ACTION ITEM: Starting with the line that contains "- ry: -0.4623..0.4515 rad", write out each line through the end of the listing, unchanged. Output nothing else.

GIVEN DATA:
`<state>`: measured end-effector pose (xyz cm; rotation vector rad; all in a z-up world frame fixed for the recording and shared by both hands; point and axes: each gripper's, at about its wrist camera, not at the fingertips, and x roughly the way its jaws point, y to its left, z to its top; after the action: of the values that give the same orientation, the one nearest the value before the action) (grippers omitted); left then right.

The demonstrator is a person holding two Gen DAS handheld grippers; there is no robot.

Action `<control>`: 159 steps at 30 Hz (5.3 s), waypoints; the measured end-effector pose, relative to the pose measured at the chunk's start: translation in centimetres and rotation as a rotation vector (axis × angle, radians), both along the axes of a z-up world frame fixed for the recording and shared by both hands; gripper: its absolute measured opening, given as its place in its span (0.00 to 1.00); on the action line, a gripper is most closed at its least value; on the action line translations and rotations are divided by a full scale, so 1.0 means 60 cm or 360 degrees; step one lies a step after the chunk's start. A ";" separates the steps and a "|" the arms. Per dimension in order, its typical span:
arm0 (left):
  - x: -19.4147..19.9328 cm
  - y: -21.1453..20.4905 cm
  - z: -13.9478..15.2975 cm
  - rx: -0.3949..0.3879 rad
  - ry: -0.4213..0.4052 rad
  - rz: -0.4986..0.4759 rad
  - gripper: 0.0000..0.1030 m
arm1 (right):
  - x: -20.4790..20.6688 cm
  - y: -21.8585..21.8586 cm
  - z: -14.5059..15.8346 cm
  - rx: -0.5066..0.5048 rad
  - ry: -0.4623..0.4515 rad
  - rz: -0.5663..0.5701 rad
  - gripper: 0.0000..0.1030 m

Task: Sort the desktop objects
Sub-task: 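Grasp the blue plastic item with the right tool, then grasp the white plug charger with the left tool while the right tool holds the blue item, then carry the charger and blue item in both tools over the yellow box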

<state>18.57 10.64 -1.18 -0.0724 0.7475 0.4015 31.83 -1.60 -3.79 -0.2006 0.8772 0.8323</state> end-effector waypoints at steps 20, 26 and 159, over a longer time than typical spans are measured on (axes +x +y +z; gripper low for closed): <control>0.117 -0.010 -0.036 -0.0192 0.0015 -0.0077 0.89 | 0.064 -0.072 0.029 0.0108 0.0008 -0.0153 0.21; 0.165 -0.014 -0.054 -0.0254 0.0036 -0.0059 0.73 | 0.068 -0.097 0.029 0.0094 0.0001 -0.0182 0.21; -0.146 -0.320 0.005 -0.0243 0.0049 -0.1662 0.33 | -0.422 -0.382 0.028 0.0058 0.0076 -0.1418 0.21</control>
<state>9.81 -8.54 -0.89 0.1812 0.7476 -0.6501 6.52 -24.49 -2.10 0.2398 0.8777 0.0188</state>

SOLUTION TO THIS PROBLEM:
  - ry: -0.4623..0.4515 rad
  - rz: -0.5663..0.5701 rad
  - gripper: 0.0000..0.1030 m

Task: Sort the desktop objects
Sub-task: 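Grasp the blue plastic item with the right tool, then grasp the white plug charger with the left tool while the right tool holds the blue item, then carry the charger and blue item in both tools over the yellow box
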
<state>18.57 10.64 -1.18 -0.0724 0.7475 0.4015 31.83 -1.60 -3.79 -0.2006 0.8772 0.8323</state> end-effector waypoints at steps 20, 26 and 159, over a longer time than typical spans are measured on (axes +x +y +z; gripper low for closed): <control>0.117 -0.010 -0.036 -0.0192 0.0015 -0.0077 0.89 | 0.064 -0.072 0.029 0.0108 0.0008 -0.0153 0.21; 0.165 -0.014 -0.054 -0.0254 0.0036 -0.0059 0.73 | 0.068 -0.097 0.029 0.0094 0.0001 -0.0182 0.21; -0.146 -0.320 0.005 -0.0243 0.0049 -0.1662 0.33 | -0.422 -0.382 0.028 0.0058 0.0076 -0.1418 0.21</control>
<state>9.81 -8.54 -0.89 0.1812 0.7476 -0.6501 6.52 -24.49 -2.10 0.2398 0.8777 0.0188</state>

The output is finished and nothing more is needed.